The new figures show that the number of deaths dropped from 217 (a rate of 0.31 deaths per 1,000 live births) in 2014 to 191 (a rate of 0.27 deaths per 1,000) in 2015. The 2015 figures show a decrease of 25% since 2013 and continue the trend of record low SIDS rates in England and Wales for the second year running.

ONS attribute the decrease to a reduction in maternal smoking and increased awareness of safer sleep advice, referencing the launch of The Lullaby Trust’s annual Safer Sleep Week campaign in 2015. The campaign aimed to raise awareness of SIDS (commonly known as cot death) and safer sleep and involved health authorities across the UK. The Lullaby Trust also trains health professionals in how to educate new and expectant parents on safer sleep practices.

Although rates have declined by more than a third over the past 10 years, leading SIDS charity The Lullaby Trust cautions that it is important not to become complacent and following safer sleep advice remains as vital as ever. If parents were to stop following safer sleep advice such as placing a baby on their back to sleep then the rate of SIDS would inevitably go up.

Francine Bates, Chief Executive of The Lullaby Trust said:

“The further reduction in SIDS rates for 2015 is extremely positive and demonstrates the effectiveness of following safer sleep advice and the importance of making sure that advice reaches all parents and carers. The Lullaby Trust has been campaigning over the past 25 years to ensure that this happens. Although SIDS rates have decreased significantly over the past decade, 191 babies still died in 2015 and the risk has not gone away.

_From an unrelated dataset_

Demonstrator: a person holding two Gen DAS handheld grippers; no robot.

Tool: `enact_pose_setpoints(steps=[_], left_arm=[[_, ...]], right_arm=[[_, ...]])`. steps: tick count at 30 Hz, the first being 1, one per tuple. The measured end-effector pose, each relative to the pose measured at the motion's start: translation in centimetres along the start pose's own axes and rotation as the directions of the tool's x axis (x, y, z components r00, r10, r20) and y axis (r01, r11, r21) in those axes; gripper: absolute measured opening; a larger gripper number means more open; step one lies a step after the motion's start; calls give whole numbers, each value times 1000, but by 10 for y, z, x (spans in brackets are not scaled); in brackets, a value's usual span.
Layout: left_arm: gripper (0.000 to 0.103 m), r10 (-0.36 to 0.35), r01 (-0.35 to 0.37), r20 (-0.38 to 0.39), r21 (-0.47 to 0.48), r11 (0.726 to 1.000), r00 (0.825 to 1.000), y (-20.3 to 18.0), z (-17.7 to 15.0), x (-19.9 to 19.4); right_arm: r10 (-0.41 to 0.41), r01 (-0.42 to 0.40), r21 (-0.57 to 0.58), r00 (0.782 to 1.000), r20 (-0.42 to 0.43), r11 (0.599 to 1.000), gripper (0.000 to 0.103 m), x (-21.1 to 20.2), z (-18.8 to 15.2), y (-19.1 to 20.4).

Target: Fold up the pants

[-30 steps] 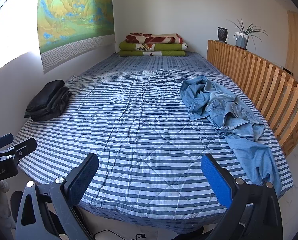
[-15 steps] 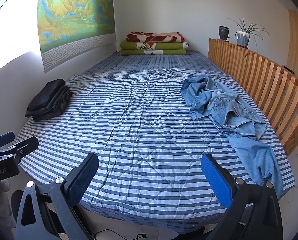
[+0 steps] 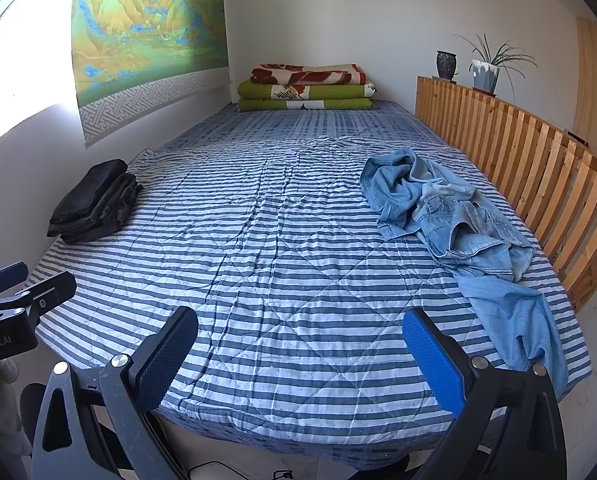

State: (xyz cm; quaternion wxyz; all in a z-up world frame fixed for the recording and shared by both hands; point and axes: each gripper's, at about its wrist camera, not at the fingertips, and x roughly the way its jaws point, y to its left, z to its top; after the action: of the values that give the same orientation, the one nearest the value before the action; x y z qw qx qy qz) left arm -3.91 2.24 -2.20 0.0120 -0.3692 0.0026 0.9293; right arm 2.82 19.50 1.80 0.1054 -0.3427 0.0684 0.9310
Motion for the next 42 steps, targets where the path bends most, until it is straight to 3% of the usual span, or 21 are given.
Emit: enact_pose_setpoints(steps=[23, 35, 42], left_arm=[[103, -14, 14, -26, 4, 1000, 1000, 3, 13, 33], [103, -36, 37, -33, 25, 999, 999, -16, 28, 53], [103, -53, 54, -46, 28, 998, 998, -28, 46, 74]], right_arm=[[-21, 22, 20, 1000, -22, 1000, 101, 24, 13, -3], [-57, 58, 43, 998, -17, 997, 101, 37, 22, -22], [-78, 78, 19, 997, -15, 997, 101, 62, 38, -54]])
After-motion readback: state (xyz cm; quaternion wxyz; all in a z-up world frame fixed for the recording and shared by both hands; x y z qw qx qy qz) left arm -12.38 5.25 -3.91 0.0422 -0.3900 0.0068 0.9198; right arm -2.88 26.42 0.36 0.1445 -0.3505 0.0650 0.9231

We need to ensure that parents continue to recognise the vital importance of following safer sleep advice. Only by making all families aware of the steps they can take to help protect their babies, can we save more lives and drive the number down.”

The ONS figures also show a significant decrease in unexplained infant deaths to mothers aged under 25 years in 2015, with a reduction of 40.6% being seen for those aged under 20. The rate of SIDS remains highest in Yorkshire and the Humber at 0.42 deaths per 1,000 live births, showing a decrease from 0.48 followed by the North West at 0.40, which has increased from a rate of 0.32 the in 2014.

Before 1991 around 2,000 babies died from SIDS each year in the UK and sleeping babies on their front was common practice. Following the high profile Back to Sleep campaign, which advised all parents to sleep their babies on their backs and subsequent work over 25 years by The Lullaby Trust, to raise awareness of SIDS and safer sleep advice, SIDS rates have reduced by 81%. The cause of SIDS remains unknown but the advice to parents on how they can reduce the risk is scientifically proven. The Lullaby Trust is determined to ensure this advice continues to reach all parents and people do not assume the danger has passed.

About sudden infant death syndrome (SIDS)

Sudden infant death syndrome is the term used to describe the sudden and unexpected death of a baby where no cause is found even after post mortem.  Though the cause of SIDS remains unknown there are steps parents can take to help reduce the chance of it occurring:

Things you can do to reduce the risk of SIDS

  • Always place your baby on their back to sleep
  • Keep your baby smoke free during pregnancy and after birth
  • Place your baby to sleep in a separate cot or Moses basket in the same room as you for the first 6 months
  • Breastfeed your baby
  • Use a firm, flat, waterproof mattress in good condition

Things to avoid

  • Never sleep on a sofa or in an armchair with your baby
  • Don’t sleep in the same bed as your baby if you smoke, drink or take drugs or are extremely tired, if your baby was born prematurely or was of low birth-weight
  • Avoid letting your baby get too hot
  • Don’t cover your baby’s face or head while sleeping or use loose bedding

Further advice on safer sleep can be found here.


To view the ONS statistical bulletin visit the ONS website here. 

The ONS figures cover unexplained infant deaths, which include both sudden infant deaths and unascertained deaths.